Metodologia di ricerca
La mia ricerca si focalizza sull’intersezione fra memorie individuali e collettive: uno spazio liminale che, per me, coincide con il “reale” lacaniano: una soglia che la realtà tenta costantemente di reprimere, ma che può essere individuata osservando tra le maglie di ogni struttura sociale, in particolare nelle sue contraddizioni e anomalie. Nonostante faccia uso di differenti linguaggi – scultura, installazione, video, suono, tessile – spesso il motivo dominante è il medium fotografico, nella sua duplice natura di immagine e oggetto: attraverso processi di de-costruzione e ibridazione, costruisco il mio alfabeto e giungo ad una materia che, in modi sorprendenti, descrive la mia relazione con il mondo. Nel processo di trasmutazione dell’immagine fotografica posso giungere a nuove (e inaspettate) forme; oppure all’opposto, l’immagine torna a costituirsi nella sua originaria integrità. Ogni lavoro ha un forte impianto concettuale, ma il valore formale dell’opera rimane fondante: molti miei pezzi riportano sul retro una dicitura: “mens hebes ad verum per materialia surgit”, l’uomo accede alla verità per mezzo della materia. Queste parole – che riassumono tutto il senso della mia pratica – sono inscritte sulla porta dell’abbazia di Saint Denis. Deviare lo sguardo attivando nuove strategie percettive: mi servo delle immagini perché sono portali che permettono di accedere ad altri mondi.
Contaminazioni
Sempre considerando la fotografia nella sua duplice natura di oggetto (fisico, contingente, perituro) e immagine (disponibile, immateriale, infinita) è inevitabile per me coglierne da una parte le potenzialità materiche e scultoree, dall’altra le possibilità linguistiche, nonché le sue possibili ibridazioni con i new media, come anche con la letteratura, con i sogni, con ciò che è oltre la nostra stessa percezione delle cose.
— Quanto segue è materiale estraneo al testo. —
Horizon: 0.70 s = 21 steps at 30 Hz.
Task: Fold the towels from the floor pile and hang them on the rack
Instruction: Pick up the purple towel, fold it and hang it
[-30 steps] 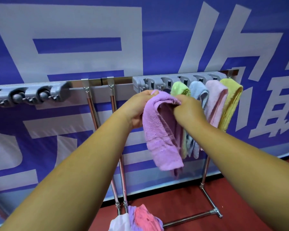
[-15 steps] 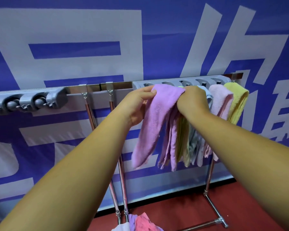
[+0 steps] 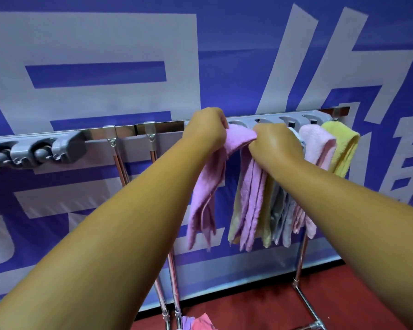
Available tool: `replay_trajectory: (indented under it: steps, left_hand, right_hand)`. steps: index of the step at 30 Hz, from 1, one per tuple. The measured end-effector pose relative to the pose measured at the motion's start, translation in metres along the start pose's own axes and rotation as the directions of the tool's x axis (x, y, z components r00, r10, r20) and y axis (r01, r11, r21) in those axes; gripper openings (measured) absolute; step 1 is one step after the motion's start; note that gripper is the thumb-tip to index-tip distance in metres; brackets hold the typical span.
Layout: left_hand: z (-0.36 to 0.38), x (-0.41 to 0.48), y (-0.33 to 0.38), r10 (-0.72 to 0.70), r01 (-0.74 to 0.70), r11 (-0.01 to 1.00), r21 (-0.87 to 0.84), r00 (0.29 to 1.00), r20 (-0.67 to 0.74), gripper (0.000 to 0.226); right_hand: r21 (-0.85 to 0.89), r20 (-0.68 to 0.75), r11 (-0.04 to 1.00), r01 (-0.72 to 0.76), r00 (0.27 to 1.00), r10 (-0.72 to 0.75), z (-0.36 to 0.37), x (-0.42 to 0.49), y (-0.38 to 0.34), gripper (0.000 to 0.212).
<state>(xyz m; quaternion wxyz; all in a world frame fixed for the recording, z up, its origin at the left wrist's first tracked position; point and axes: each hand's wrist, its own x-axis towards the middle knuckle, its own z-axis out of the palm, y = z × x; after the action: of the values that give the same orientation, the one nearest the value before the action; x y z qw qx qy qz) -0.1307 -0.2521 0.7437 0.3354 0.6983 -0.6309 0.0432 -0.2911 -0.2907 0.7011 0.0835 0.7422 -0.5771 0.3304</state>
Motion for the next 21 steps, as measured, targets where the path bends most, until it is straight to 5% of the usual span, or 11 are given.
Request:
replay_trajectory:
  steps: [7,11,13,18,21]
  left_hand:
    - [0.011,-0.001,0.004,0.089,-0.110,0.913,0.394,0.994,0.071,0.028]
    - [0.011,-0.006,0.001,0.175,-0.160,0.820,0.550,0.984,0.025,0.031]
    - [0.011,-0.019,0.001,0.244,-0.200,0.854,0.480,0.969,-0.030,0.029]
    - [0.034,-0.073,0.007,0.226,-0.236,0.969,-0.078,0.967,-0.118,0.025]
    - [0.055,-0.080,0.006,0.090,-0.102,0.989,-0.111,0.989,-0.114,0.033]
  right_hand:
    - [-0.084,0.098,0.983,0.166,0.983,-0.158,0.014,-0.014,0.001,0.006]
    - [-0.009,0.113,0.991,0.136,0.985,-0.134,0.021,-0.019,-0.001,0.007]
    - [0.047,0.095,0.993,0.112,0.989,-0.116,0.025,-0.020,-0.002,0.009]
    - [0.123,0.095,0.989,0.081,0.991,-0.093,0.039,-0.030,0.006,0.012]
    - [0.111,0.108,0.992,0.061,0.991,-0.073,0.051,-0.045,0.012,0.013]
Nell’ultimo lavoro, urtumliches Bild, le immagini nascono da stratificazioni e attraversamenti, e connettono il mondo archetipico –e con esso l’ancestrale, l’origine – al linguaggio degli algoritmi. Nella materialità, la riflessione si sposta sulle qualità pittoriche e formali delle immagini prodotte dalle macchine. Per rafforzare questo sentimento ho utilizzato carte e materiali che richiamano il mondo della stampa tradizionale, come litografia e incisione, ma anche inchiostri che evidenziano la brillantezza dei toni. Ogni progetto è una nuova occasione di espansione e di superamento dei confini del fotografico, e allo stesso tempo una riflessione sui limiti del nostro spettro visivo – metafora della condizione umana, della sua transitorietà e impermanenza. Per certi versi, il mio lavoro può essere letto come atto politico: nella fotografia sono infatti inscritti tutti i caratteri della modernità. L’immagine fotografica è portatrice di un modello culturale che troppo spesso ci appare “naturale”, se non persino l’unico possibile. Fare detonare l’immagine fotografica può dunque significare anche relativizzare il nostro sguardo sulle cose: può condurre a nuovi modelli di rappresentazione, che lentamente lasciano spazio alla marginalità, e forgiano un nuovo modello di pensiero.